Exercise brief:
Set down, unchanged, the line with "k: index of" and everything after it through the last line of the data.

^^^^

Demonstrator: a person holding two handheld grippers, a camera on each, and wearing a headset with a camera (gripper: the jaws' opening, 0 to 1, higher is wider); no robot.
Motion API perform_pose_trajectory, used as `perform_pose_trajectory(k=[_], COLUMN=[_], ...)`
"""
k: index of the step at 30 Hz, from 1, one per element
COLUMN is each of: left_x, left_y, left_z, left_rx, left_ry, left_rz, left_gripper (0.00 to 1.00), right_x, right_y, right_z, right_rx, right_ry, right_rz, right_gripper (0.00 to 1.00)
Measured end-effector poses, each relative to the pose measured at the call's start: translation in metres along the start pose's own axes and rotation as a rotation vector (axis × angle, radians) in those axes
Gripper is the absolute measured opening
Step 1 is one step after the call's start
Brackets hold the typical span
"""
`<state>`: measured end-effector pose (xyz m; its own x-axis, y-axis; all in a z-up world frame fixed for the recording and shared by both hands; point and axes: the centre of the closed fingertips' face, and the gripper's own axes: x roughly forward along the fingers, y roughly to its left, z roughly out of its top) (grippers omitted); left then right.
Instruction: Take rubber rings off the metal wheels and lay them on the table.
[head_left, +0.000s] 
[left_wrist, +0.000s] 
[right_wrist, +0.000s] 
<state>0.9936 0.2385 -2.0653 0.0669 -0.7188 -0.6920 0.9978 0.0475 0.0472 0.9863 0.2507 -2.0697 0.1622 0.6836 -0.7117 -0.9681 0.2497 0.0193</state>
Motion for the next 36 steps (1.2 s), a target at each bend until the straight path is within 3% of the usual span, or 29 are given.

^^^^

Final answer:
k: index of the step at 30 Hz, from 1, one per element
COLUMN is each of: left_x, left_y, left_z, left_rx, left_ry, left_rz, left_gripper (0.00 to 1.00), right_x, right_y, right_z, right_rx, right_ry, right_rz, right_gripper (0.00 to 1.00)
Measured end-effector poses, each relative to the pose measured at the call's start: translation in metres along the start pose's own axes and rotation as a rotation vector (axis × angle, radians) in those axes
Gripper is the absolute measured opening
Step 1 is one step after the call's start
Brackets hold the typical span
"""
`<state>`: measured end-effector pose (xyz m; its own x-axis, y-axis; all in a z-up world frame fixed for the recording and shared by both hands; point and axes: the centre of the closed fingertips' face, and the gripper's own axes: x roughly forward along the fingers, y roughly to its left, z roughly out of its top) (grippers omitted); left then right.
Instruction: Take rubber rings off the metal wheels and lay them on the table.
[head_left, +0.000s] 
[left_wrist, +0.000s] 
[right_wrist, +0.000s] 
<state>0.9936 0.2385 -2.0653 0.0669 -0.7188 -0.6920 0.9978 0.0475 0.0472 0.9863 0.2507 -2.0697 0.1622 0.6836 -0.7117 -0.9681 0.2497 0.0193</state>
Motion for the next 36 steps (1.2 s), a target at each bend until the straight path is within 3% of the usual span, or 29 are given.

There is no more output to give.